The goal is not maximal iron.
It’s regulated, available iron — enough to support repair and immunity without fueling inflammation.
Ferritin, when interpreted correctly, helps us see whether the system has reserve… or is quietly struggling to maintain balance.
Ferritin should always be interpreted alongside inflammatory markers, iron saturation, and clinical context — and iron supplementation should be guided by a clinician.
Iron matters far beyond the immune system
One reason ferritin is so clinically relevant is that iron touches nearly every system.
Optimal iron status supports mitochondrial energy production, thyroid hormone metabolism, neurotransmitter synthesis, muscle function, hormonal health, and recovery from illness or injury.
When iron regulation is off, these systems feel it — often long before labs cross diagnostic thresholds.
That’s why patients are sometimes surprised by how broadly they improve once iron status is addressed carefully.
The bigger takeaway
This paper reinforces something I see repeatedly in practice:
Chronic illness is often driven by subtle physiologic mismatches, not dramatic deficiencies.
Ferritin lives in that gray zone — too often ignored because it technically falls within a wide reference range.

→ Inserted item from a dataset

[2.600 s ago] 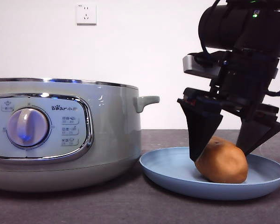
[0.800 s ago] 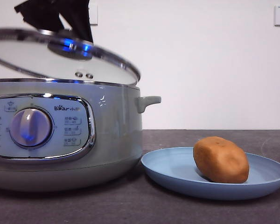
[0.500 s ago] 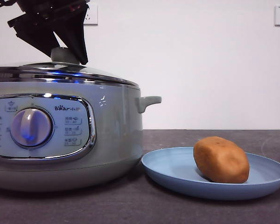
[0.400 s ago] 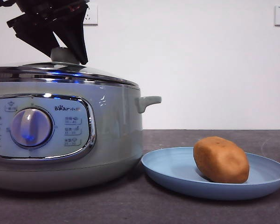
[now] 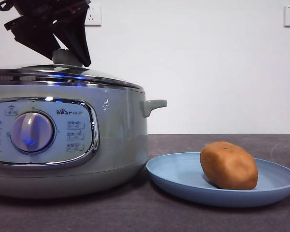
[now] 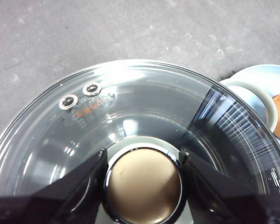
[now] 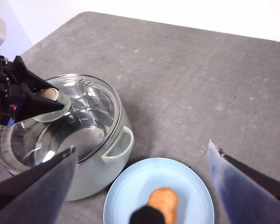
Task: Take the potato out from the steamer,put the potato on the plate,close the lid
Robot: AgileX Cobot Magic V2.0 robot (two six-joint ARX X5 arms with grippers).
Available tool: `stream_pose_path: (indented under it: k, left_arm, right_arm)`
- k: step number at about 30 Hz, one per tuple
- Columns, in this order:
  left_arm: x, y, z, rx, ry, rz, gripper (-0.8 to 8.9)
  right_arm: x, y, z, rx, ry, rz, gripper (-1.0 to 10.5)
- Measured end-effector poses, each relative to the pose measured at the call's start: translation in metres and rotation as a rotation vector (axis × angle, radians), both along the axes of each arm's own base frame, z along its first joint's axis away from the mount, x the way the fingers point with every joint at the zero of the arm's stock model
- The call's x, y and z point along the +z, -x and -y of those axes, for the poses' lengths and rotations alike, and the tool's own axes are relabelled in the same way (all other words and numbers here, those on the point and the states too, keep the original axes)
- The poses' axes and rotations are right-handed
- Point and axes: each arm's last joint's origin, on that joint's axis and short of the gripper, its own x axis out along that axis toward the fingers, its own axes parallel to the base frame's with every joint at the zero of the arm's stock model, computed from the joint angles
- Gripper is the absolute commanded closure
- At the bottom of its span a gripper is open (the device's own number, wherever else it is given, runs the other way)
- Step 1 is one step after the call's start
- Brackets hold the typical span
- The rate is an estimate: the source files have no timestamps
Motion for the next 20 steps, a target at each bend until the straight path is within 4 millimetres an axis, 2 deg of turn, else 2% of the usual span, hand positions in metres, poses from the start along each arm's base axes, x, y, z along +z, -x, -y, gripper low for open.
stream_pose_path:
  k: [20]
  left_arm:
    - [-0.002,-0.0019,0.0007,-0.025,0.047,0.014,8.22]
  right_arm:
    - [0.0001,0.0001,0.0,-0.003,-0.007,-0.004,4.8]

Iron isn’t just a nutrition issue.
It’s an immune issue.
A metabolic issue.
An environmental issue.
Until we start treating it that way, we’ll keep missing an important piece of the puzzle.



There's an epidemic of low normal ferritin . Not even in menstruating women but in most people I check they are below optimal .
So helpful. Perhaps a future paper on the relationship between ferritin and mast cells!